El prejuicioso es también muy vulnerable. Atento al lenguaje como soy, por lo general con las herramientas del Análisis del discurso que aprendí en la Universidad en mi formación de grado, soy además naturalmente escritor y periodista, me he tomado la libertad, si me lo permiten, de armar una sumaria lista que pondrá nerviosas a algunas personas porque suelen usarlas cotidianamente para desprestigiar o descalificar a quienes padecen patologías mentales. Pondré por escrito en lo que sigue aquello que ellos ponen en su boca. Le escuché a una diplomada con un “Master” en una Ciencia, en una reunión social la frase verdaderamente ofensiva: “más solo que loco malo”. Pronunciada delante de mí, se trataba de una expresión grave.

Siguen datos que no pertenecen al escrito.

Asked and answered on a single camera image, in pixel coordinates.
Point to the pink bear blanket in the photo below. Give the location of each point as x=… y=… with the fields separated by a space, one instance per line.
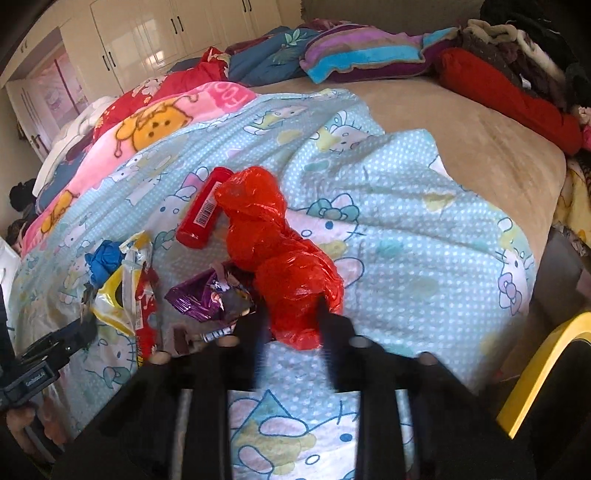
x=152 y=124

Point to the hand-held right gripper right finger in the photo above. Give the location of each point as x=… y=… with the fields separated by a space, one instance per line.
x=339 y=355

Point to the blue leaf-print quilt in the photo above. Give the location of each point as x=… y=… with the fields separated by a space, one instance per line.
x=268 y=53

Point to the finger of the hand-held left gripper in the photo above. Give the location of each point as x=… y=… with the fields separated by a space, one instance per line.
x=69 y=339

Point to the yellow plastic bin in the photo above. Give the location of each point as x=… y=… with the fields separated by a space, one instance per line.
x=549 y=364

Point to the dark cloth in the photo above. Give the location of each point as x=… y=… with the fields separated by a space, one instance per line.
x=23 y=203

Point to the yellow red snack packet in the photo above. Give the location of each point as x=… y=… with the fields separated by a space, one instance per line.
x=117 y=295

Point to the brown snack wrapper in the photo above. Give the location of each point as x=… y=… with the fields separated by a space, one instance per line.
x=184 y=341

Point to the red tube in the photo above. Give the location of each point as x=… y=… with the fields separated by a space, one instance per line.
x=203 y=212

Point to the red floral quilt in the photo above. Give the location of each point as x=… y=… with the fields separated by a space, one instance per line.
x=175 y=83

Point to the grey headboard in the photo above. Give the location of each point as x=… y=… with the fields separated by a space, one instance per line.
x=392 y=11

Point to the red plastic bag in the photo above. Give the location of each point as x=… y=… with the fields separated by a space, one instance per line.
x=277 y=258

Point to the pink cartoon wardrobe door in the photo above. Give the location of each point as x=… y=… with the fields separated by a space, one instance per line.
x=51 y=97

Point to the white cloth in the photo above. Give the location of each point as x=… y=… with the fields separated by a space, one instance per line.
x=74 y=134

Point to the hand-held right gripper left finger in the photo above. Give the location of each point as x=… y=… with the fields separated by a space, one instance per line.
x=251 y=350

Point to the purple striped pillow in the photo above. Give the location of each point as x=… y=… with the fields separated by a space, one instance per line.
x=364 y=50

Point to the light blue cat-print sheet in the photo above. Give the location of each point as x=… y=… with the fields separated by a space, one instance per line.
x=406 y=240

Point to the red cushion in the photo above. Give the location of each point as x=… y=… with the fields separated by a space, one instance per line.
x=508 y=101

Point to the yellow cartoon blanket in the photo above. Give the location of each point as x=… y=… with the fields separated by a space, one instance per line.
x=575 y=207

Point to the purple snack wrapper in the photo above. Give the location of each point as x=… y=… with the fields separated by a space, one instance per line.
x=203 y=293

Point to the cream wardrobe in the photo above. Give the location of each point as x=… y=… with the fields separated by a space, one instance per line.
x=161 y=32

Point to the beige bed sheet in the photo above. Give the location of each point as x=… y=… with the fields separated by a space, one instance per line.
x=475 y=147

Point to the pile of clothes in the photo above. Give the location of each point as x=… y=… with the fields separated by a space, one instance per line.
x=526 y=46

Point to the dark blue printed blanket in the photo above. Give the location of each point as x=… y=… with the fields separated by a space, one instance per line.
x=62 y=175

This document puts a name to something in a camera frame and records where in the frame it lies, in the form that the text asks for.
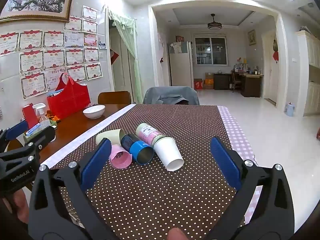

Pronunciada tan luego delante de alguien que padece una patología mental que si bien es crónica, no es deteriorante y tiene un tratamiento exitoso. Pero vamos a las cosas. La lista (como la del mercado) dice así: “Colifa”, “chiflado”,”lunático”, “loco”, “perdió el juicio” (en su doble acepción jurídica y mental connotando axiológicamente de modo negativo al paciente/agente, como me gusta llamarlo a mí), “tiene pajaritos en la cabeza”, “tiene un desorden mental” (en su acepción ligada al caos y a una pérdida, implícitamente de la cordura, que lo marca axiológicamente bajo la forma de una derrota), “alienado”, “demente”, “anda mal de los nervios”, “está mal de la cabeza”, entre otras. Ahora bien ¿parecen pocas? A mí en lo personal me resultan tan despectivas, tan inhabilitantes, deshumanizantes, el indicio más claro de la exclusión social, del denegamiento de su condición de sujeto íntegro y de desprecio hacia el semejante no considerado un igual. Sino un anormal en lugar de adoptar una posición o conducta propia de un sistema abierto de ideas. El uso de estas expresiones devenidas lugares comunes denotan ignorancia. Es una forma manifiesta de estar cautivos del relato mediático o bien el lugar común, de la trampa del sentido común. Ello es lesivo contra la condición ética del sujeto. Ya generalizado, esta clase de pensamiento disgrega al enfermo de la sociedad. Genera disturbios en la socialización. Y se tornan insoportables formas de transitar la enfermedad mental.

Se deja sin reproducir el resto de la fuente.